When you think of the regions of the world that are pushing ahead with technological innovation, you would not necessarily think of the Middle East straightaway. But according to a recent global innovation index, countries there are starting to make a name for themselves in tech circles.
INSEAD Professor in Business and Technology, Soumitra Dutta, has just compiled this index, which places the United Arab Emirates in 14th place, with Israel 18th in the world and Kuwait ranked 30th.
Dutta says the UAE, which comprises Dubai, Abu Dhabi and five other emirates, is “booming and is developing human capital and clusters, especially in technology … and the whole country is geared for future growth.”
Hubs of innovation
As for the UAE’s strong focus on human capital development, he says the region realises that its competitiveness depends to a large extent on its ability to attract skilled labour from abroad. That means, it is important “to provide a conducive and a good living environment for knowledge workers from around the world.”

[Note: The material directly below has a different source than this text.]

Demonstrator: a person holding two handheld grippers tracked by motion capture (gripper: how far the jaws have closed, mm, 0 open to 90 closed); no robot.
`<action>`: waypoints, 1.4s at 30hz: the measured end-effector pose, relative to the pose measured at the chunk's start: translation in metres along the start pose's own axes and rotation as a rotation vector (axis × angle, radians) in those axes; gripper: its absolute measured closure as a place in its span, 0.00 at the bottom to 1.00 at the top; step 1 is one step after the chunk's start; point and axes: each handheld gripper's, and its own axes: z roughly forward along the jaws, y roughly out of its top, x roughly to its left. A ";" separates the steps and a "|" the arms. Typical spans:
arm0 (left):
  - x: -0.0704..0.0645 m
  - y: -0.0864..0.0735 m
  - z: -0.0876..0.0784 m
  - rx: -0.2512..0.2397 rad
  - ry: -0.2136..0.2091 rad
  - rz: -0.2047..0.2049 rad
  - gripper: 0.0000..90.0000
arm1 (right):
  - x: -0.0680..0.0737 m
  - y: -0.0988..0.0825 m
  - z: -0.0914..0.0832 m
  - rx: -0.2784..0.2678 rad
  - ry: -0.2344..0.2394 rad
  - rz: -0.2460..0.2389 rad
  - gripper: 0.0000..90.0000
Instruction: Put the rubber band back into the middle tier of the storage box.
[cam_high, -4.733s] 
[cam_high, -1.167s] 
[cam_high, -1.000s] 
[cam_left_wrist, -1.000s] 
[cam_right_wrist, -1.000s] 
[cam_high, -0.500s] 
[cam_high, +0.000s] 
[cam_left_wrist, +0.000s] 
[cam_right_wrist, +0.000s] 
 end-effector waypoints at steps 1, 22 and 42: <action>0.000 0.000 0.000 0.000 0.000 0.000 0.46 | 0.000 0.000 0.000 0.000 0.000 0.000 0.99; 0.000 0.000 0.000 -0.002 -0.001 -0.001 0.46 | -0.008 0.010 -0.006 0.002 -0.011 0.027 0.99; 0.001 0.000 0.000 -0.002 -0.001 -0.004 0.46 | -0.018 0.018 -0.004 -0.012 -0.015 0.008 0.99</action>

In addition to investing in people, the region is also investing heavily in the development of innovative clusters and is “trying to attract leading companies in various sectors and … create hubs of innovation,” he says.
He adds that Israel is a good example of another country that has done extremely well. It has a long tradition of innovation in the high-tech sector, helped by its well developed tertiary education system. “Interestingly what you see in Israel are the very strong links people have to the military,” Dutta says. “In fact, (because) a lot of the adult males have to go through military service … (this) brings in a high degree of knowledge of project management, of business management, which translates well into entrepreneurial ventures later on.”

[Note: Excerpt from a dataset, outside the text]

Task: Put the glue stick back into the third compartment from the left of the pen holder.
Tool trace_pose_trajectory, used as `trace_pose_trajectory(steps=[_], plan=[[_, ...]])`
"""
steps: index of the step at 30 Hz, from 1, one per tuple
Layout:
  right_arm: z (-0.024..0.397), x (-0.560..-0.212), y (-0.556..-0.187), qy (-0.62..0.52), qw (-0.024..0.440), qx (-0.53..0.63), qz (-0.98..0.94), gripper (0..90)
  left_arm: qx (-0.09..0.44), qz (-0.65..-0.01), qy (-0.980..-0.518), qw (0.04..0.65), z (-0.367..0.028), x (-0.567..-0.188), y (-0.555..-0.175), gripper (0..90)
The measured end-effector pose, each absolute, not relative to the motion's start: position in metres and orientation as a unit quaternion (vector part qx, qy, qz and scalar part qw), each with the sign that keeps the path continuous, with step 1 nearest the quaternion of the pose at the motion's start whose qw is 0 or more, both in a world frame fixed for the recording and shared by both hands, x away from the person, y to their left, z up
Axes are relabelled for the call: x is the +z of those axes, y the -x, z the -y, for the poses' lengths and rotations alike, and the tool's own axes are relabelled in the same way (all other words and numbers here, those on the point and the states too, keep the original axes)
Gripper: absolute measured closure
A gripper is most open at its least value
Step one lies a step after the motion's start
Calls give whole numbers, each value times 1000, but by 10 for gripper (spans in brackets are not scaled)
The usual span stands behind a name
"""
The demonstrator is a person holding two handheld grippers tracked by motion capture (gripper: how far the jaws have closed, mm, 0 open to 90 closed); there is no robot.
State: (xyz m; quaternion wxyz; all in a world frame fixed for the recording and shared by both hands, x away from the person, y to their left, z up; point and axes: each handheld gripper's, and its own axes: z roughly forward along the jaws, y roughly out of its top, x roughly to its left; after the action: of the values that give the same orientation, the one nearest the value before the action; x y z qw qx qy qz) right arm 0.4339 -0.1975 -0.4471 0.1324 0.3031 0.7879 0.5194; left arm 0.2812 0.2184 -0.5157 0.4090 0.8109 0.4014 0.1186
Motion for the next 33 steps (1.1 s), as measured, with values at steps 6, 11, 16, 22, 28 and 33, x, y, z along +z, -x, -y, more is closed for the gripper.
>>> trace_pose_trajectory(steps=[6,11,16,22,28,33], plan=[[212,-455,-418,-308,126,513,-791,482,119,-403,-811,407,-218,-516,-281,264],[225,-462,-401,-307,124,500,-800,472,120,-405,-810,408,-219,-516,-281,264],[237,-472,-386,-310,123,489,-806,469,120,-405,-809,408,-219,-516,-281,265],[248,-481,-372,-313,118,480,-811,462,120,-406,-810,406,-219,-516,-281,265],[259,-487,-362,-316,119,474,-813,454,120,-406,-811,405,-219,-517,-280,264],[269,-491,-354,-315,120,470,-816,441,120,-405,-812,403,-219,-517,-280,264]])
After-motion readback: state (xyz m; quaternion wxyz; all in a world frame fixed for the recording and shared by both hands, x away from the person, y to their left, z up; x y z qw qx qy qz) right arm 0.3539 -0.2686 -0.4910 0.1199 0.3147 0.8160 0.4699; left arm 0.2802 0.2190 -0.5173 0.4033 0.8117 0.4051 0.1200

INSEAD’s global innovation index aims to show the degree to which individual countries and regions are responding to the challenges of innovation. Drawing on data from the World Bank and other sources, it ranks nations in terms of inputs (institutions and policies; human capacity; infrastructure; technological sophistication; and business markets/capital) as well as outputs (knowledge; competitiveness; and wealth.)
The UAE and Israel scored well in terms of human capacity, ranking 5th and 6th in the world respectively, but did not fare quite so well with regards to their institutions and infrastructure. The UAE ranked 6th globally for knowledge, while Israel came in 9th for technological sophistication. However in terms of competitiveness, while the UAE ranked 13th globally, Israel came in a poor 41st, partly due to the political situation there.

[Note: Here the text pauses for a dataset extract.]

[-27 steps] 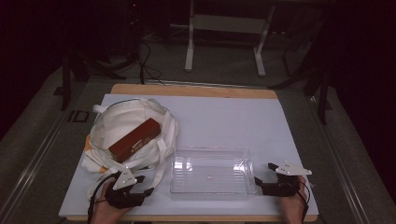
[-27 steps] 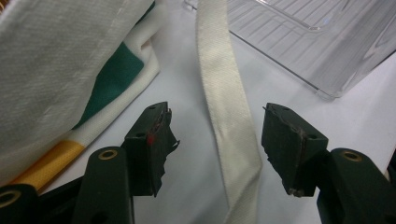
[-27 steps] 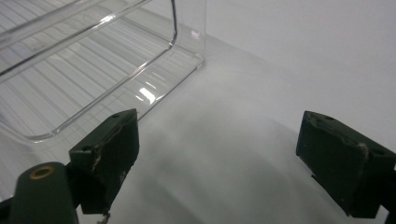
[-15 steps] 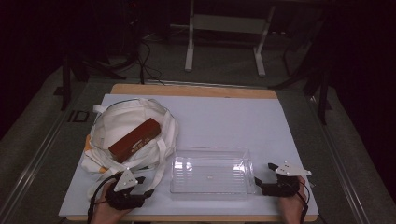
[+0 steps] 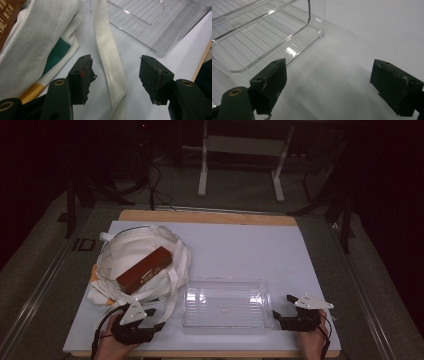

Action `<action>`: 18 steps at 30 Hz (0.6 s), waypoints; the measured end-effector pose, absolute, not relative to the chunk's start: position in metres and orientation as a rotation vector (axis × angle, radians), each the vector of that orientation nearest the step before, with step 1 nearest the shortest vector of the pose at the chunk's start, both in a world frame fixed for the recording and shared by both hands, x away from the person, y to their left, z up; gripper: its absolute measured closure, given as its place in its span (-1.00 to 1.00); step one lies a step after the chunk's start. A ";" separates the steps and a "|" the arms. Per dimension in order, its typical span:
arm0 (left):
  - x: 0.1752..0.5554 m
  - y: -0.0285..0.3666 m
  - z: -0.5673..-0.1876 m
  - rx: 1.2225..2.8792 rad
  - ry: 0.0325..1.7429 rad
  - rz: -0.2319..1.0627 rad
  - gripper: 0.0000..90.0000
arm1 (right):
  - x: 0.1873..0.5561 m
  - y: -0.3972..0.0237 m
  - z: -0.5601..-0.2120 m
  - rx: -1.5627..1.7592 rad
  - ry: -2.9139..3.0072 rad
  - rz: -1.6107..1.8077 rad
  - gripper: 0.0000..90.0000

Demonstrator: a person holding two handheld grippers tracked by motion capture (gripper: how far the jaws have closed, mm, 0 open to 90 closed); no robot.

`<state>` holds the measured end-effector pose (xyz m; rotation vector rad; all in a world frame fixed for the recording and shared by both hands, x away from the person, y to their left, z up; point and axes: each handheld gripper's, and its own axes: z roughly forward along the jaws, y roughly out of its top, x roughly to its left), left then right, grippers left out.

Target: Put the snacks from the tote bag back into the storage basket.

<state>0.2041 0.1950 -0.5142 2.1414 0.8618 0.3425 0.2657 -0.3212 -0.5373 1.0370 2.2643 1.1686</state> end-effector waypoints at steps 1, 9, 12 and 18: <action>0.204 0.195 -0.513 2.143 0.861 0.342 -0.02 | 0.266 -0.321 -0.537 1.035 2.265 1.168 -0.69; 0.202 0.194 -0.504 2.191 0.819 0.354 0.02 | 0.265 -0.321 -0.537 1.026 2.267 1.167 -0.69; 0.202 0.194 -0.500 2.200 0.809 0.363 0.02 | 0.265 -0.321 -0.537 1.023 2.268 1.167 -0.69; 0.203 0.195 -0.490 2.210 0.788 0.373 0.02 | 0.265 -0.321 -0.537 1.025 2.267 1.170 -0.69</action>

But while Israel may be struggling regarding competitiveness, it does have the highest per capita number of engineers in the world, twice that of the US and Japan. That said, many Israeli engineers are choosing to move to the US and elsewhere to set up companies.
Brain drain or gain?
Even so, Israel is actively encouraging “the immigration into the country of skilled engineers and … emigrants from other parts of the world,” in particular Russia and former Eastern European countries, Dutta says. “So Israel is managing this inflow and … circulation of brain capital very effectively. And even with the United States, a lot of Israelis or people of Israeli origin who go to the US … often maintain very strong links with the home country and they come back and work very closely with companies in the region.”
The Middle East scored highly in the index in terms of wealth, thanks in no small measure to oil revenues, with Kuwait ranked 8th and the Emirates in 10th place globally. However, while the Middle East has relied on oil for decades, those reserves will run dry one day and so countries in the region are increasingly looking to the technology sector. Consequently, Dutta says the UAE is focusing “very heavily on innovation … to diversity its economy (and) its base of revenues, because it knows very well that oil will not last forever.”